30 Maar als het binnen een jaar niet is teruggekocht, behoort het voor altijd aan de nieuwe eigenaar, het wordt in het jubeljaar niet aan de oorspronkelijke eigenaar teruggegeven.
31 Maar voor dorpshuizen—een dorp is een nederzetting zonder verdedigingsmuren er omheen—geldt hetzelfde als voor land, ze kunnen elk gewenst moment worden teruggekocht en komen in het jubeljaar bij de oorspronkelijke eigenaar terug.
32 Er is één uitzondering: de huizen van de Levieten, ook al staan ze in ommuurde steden, kunnen te allen tijde worden teruggekocht
33 en moeten in het jubeljaar aan de oorspronkelijke eigenaar worden teruggegeven. Want de Levieten krijgen geen bouwland, zoals de andere stammen, maar alleen huizen in hun steden en in de omgeving van die steden.
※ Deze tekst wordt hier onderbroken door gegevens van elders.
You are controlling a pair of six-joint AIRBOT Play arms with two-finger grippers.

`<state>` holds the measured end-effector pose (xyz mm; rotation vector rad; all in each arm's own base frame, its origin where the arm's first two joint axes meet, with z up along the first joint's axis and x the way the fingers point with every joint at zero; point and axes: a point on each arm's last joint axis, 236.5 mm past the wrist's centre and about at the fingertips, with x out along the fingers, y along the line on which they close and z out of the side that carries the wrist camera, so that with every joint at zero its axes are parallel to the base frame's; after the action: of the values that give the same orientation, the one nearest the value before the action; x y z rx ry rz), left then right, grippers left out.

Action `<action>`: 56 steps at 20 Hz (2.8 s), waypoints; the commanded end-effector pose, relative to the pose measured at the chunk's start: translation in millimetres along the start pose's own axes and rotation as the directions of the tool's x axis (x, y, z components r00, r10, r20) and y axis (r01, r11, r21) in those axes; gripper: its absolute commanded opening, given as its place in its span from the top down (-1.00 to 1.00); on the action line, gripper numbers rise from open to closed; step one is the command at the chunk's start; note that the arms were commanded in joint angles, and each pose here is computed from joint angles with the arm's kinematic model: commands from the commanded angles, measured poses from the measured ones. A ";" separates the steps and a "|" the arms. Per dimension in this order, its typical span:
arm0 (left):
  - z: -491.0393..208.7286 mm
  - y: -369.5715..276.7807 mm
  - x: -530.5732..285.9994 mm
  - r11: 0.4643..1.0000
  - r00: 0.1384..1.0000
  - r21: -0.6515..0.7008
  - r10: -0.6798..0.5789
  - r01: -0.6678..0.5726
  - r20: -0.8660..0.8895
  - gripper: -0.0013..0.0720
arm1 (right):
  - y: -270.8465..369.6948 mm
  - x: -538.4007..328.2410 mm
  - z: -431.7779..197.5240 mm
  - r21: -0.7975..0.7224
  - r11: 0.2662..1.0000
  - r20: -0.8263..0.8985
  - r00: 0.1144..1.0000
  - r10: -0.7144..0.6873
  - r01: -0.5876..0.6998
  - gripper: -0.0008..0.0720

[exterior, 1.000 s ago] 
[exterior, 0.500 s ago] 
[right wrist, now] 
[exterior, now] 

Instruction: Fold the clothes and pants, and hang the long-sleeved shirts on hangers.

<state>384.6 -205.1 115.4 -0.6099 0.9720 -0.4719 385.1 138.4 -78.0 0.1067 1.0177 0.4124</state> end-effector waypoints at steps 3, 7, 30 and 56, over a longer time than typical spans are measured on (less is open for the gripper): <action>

34 De Levieten mogen de grond rond hun steden niet verkopen, want dat is hun blijvend eigendom en mag aan niemand anders toebehoren.
35 Als uw broeder verarmt, bent u verplicht hem te helpen, nodig hem uit als gast onder uw dak. Ongeacht of hij Israëliet of buitenlander is.
36 Vrees uw God en laat uw broeder bij u wonen en bereken geen rente over het geld dat u hem leent.